● WORK INSTRUCTIONS: Transcribe the listing below in full, exactly, with no images.

● SUPPLIED DATA:
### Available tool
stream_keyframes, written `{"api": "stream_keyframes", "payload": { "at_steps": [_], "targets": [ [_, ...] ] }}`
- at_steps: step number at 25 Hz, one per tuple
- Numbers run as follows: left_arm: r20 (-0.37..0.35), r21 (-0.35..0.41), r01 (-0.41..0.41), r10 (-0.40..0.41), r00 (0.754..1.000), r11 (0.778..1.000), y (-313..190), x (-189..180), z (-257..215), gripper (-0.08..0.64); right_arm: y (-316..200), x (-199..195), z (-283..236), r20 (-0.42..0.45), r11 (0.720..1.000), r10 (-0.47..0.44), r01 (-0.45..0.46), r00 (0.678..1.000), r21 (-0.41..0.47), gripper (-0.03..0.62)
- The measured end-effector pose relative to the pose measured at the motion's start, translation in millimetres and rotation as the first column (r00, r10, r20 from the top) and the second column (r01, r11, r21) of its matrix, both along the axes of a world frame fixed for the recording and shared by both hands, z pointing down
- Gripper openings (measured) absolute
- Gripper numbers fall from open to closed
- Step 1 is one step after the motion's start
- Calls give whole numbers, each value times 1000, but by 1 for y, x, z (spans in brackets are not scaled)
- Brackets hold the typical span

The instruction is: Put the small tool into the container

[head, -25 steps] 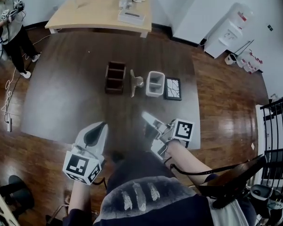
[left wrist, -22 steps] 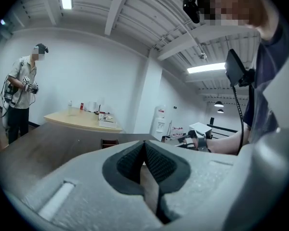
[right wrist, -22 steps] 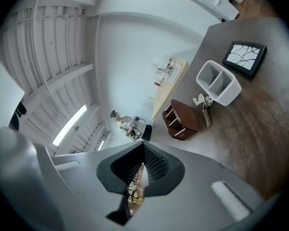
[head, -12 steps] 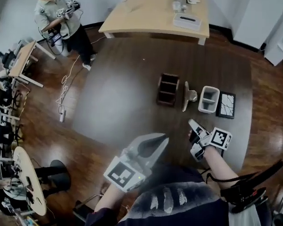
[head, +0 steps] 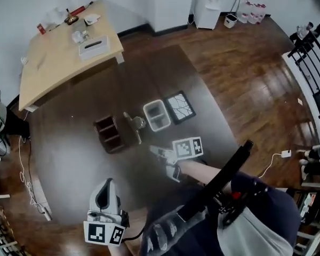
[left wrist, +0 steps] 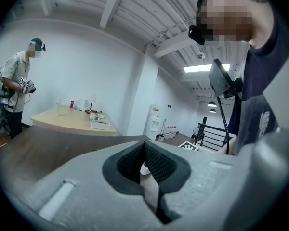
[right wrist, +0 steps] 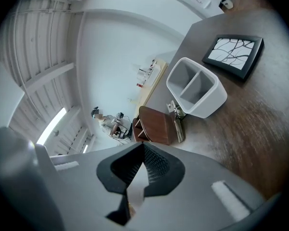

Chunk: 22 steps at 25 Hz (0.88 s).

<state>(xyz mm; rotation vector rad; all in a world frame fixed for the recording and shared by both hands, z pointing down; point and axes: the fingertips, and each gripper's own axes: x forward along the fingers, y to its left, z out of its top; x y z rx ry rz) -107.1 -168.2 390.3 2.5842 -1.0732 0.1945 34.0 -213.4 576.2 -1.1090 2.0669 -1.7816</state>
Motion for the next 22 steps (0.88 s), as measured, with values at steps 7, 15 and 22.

● EXERCISE SOLUTION:
### Available tool
stream_keyframes, written `{"api": "stream_keyframes", "payload": { "at_steps": [_], "targets": [ [_, ...] ] }}`
- at_steps: step number at 25 Hz, one per tuple
- Numbers run as follows: left_arm: r20 (-0.37..0.35), r21 (-0.35..0.41), r01 (-0.41..0.41), r10 (-0.40..0.41), r00 (0.754..1.000), r11 (0.778..1.000), y (-313..190), x (-189..180), z (-257..215), gripper (-0.08..0.64); right_arm: y (-316..200), x (-199..195), z (-283..236), r20 (-0.42..0.45), r11 (0.720..1.000), r10 (-0.47..0.44), r01 (-0.45..0.46), r00 (0.678..1.000), r21 (-0.41..0.47), gripper (-0.03..0.62)
- The measured end-effector pose relative to the pose measured at the motion's start, translation in millimetres and rotation as the first column (r00, r10, r20 from the top) and the second column (r01, r11, r21) of its matrix, both along the axes of a world frame fixed for the recording and shared by both hands, z pointing down
- Gripper openings (measured) absolute
- Gripper numbers fall from open to closed
- Step 1 is one step after the motion's start
- Calls give whole numbers, each value times 1000, but by 1 for y, x, z (spans in brackets are not scaled)
- Brackets hold the typical span

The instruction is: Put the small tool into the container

[head, -25 steps] 
[left wrist, -22 steps] 
[right wrist, -22 steps] 
[head, -12 steps] 
[head, +0 steps] 
[left wrist, +0 steps] 
[right wrist, +0 steps] 

Chunk: 22 steps at 25 Hz (0.88 s).

<state>(xyz mm; rotation vector rad; all in a world frame fixed for the recording and shared by both hands, z pointing down; point and axes: the fingertips, and each gripper's own axes: x forward along the fingers, y to its left, z out of its top; x y z rx ry rz) -107.1 -168.2 390.3 2.5842 -1.0732 0.1945 34.0 -213.4 576.2 -1.1090 2.0669 -1.7816</state>
Motion for the next 22 steps (0.88 s), as measured, with values at steps 7, 15 and 22.

This output has been written out in full.